• [Task instructions]: Work through the data below and copy out every line where "respond" is found.

• [Records shown]:
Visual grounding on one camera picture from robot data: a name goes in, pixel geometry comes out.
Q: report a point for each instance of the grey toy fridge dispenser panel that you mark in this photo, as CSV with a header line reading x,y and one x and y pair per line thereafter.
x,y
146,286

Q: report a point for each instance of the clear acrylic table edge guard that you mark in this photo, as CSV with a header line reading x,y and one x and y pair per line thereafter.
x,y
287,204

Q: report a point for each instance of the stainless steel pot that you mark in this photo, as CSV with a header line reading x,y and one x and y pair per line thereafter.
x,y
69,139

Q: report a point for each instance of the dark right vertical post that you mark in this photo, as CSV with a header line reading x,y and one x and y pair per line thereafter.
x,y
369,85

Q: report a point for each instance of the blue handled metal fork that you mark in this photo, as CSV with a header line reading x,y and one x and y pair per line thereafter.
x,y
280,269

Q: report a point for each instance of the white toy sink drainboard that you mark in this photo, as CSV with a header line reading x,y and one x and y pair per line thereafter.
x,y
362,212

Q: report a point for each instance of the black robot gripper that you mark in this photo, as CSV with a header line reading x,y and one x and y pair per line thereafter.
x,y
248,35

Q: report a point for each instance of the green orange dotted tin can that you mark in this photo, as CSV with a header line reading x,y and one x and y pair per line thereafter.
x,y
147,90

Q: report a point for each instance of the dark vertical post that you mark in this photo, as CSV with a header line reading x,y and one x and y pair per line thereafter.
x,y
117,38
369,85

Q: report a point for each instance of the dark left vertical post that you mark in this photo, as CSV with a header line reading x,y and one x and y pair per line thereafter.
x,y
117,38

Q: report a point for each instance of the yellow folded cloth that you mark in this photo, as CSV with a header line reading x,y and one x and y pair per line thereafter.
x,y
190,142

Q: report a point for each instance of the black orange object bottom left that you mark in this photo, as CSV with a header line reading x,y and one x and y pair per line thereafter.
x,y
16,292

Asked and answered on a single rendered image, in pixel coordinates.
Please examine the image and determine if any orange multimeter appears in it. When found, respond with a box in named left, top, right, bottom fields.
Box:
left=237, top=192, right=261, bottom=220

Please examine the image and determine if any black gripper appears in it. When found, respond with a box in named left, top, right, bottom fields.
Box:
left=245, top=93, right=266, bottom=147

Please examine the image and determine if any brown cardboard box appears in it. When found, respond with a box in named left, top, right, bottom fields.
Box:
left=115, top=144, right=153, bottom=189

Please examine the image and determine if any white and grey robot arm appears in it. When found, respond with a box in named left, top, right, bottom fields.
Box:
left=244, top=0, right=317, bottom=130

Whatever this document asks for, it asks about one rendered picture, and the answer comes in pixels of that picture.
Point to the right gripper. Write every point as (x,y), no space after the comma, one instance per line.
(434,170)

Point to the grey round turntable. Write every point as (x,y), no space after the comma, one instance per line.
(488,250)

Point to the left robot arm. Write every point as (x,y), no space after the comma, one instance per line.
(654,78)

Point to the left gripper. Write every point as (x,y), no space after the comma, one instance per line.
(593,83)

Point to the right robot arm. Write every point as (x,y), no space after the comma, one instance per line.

• [Expected answer]:
Please examine the image and determine if any orange multimeter appears in it. When found, respond with a box in named left, top, right, bottom fields.
Please examine the image and determine if any black gripper appears in it. When found, respond with a box in named left, top, right, bottom fields.
Please examine the image and determine if any brown cardboard box appears in it. When found, respond with a box in named left, top, right, bottom fields.
Please examine the image and determine if any white and grey robot arm appears in it. When found, respond with a box in named left, top, right, bottom fields.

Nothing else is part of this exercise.